Hand cut collage
Paper on paper, archival tape
13 1/4” x 23”
refusal of enclosure (2026)
In Refusal of Enclosure, the female body occupies a liminal position between land, value, and rupture. Historically, women’s bodies and natural landscapes have been treated as parallel resources… mapped, extracted, enclosed, and rendered profitable under the same systems of control.
Rather than remaining within that structure, the body is lifted from it. The terrain that once defined her fractures, opening into a tear in reality itself. This rupture is not accidental; it is worked open through pressure and persistence.
The tentacles function as agents of transformation and labor.

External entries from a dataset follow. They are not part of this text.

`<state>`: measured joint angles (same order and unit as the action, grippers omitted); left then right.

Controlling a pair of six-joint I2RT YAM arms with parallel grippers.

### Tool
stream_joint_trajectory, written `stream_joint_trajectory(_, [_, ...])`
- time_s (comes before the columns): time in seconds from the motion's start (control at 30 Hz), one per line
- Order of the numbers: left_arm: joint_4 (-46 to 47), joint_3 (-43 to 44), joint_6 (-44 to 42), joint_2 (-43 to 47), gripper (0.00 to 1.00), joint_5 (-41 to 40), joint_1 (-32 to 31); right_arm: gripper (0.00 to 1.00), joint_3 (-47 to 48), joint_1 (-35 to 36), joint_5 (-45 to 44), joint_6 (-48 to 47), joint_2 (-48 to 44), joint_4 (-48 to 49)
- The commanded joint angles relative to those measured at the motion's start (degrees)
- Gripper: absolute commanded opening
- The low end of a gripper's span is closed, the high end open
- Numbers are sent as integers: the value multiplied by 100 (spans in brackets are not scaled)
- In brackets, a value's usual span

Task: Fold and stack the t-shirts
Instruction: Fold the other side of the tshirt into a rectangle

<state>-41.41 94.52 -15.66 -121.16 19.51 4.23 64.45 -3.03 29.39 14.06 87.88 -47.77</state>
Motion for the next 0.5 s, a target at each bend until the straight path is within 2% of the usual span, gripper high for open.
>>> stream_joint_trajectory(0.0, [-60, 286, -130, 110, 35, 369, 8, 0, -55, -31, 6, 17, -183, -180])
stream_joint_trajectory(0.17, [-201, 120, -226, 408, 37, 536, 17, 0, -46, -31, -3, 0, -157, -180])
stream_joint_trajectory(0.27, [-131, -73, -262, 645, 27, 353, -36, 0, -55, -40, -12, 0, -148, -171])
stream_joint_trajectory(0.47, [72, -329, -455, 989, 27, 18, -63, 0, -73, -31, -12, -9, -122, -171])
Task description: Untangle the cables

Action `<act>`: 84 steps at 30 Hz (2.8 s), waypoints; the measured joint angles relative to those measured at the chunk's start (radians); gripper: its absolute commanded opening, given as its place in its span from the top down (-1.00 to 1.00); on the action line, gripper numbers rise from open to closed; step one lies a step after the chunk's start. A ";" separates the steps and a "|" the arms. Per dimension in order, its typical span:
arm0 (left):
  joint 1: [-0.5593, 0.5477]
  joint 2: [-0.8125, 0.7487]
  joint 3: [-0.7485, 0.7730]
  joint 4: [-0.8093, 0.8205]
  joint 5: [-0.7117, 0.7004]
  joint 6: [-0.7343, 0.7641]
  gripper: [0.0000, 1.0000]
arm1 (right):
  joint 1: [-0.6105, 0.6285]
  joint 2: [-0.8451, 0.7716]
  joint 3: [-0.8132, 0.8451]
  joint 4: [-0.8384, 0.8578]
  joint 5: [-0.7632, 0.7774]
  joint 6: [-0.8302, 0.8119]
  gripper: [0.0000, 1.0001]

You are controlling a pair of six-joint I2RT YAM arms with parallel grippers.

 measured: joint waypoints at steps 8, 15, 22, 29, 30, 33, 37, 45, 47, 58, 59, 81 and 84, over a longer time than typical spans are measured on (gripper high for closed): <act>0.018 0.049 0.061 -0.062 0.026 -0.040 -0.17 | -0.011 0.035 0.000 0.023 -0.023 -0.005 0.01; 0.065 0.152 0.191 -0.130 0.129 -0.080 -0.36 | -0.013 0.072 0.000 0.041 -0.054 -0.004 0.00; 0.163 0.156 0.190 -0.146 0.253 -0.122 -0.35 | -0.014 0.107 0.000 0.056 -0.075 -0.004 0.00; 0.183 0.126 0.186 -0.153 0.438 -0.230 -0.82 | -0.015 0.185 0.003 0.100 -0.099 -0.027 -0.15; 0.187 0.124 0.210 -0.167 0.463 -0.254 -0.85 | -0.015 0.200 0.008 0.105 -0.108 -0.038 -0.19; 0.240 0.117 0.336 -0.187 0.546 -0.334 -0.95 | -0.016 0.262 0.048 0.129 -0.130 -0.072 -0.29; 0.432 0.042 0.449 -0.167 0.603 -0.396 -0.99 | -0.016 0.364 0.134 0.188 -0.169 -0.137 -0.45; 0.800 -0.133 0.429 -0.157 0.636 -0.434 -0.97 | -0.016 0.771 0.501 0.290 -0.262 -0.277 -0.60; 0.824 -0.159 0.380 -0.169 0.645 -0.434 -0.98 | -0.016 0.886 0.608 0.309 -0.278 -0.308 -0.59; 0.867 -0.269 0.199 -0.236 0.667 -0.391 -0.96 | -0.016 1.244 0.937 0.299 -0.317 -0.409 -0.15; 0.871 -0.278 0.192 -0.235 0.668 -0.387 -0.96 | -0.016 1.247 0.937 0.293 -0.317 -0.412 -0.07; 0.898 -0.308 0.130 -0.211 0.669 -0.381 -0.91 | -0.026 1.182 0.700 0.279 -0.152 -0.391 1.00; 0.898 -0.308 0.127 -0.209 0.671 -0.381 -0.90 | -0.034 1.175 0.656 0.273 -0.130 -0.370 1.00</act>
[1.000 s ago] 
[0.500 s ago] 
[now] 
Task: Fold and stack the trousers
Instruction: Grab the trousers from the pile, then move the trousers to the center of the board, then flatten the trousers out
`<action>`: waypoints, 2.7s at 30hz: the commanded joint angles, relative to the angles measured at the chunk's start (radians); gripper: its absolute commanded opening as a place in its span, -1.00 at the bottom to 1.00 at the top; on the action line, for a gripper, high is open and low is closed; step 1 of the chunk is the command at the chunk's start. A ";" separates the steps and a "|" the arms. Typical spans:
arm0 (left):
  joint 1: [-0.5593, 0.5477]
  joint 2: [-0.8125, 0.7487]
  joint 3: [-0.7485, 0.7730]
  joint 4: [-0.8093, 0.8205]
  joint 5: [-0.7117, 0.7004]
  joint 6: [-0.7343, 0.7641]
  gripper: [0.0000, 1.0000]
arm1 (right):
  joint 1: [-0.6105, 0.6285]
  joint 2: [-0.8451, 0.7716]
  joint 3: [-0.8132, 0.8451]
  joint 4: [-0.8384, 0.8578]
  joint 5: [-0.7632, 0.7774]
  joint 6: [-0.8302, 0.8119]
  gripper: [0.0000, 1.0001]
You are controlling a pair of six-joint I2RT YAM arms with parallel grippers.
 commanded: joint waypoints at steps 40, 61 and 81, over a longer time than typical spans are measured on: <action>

They do not merely guide the body through the breach, but actively participate in its creation, symbolizing the collective work of feminist movements that challenge enclosure, ownership, and bodily commodification across cultures and histories.
Beyond the rupture lies the night sky… a realm where commodification not only does not operate, but cannot. Unlike land or body, the sky resists borders, measurement, and possession. It exists outside transactional logic altogether, rendering extraction structurally impossible rather than ethically avoided.
In contrast, the capsule invokes familiar narratives of awakening and choice, yet reveals another form of containment… knowledge reduced to dosage, liberation repackaged as product. The promise of clarity becomes consumable, while the system that necessitated the choice remains intact.
What emerges instead is movement without return. A body removed from the conditions of ownership. A system interrupted at its foundation. Not escape, but refusal.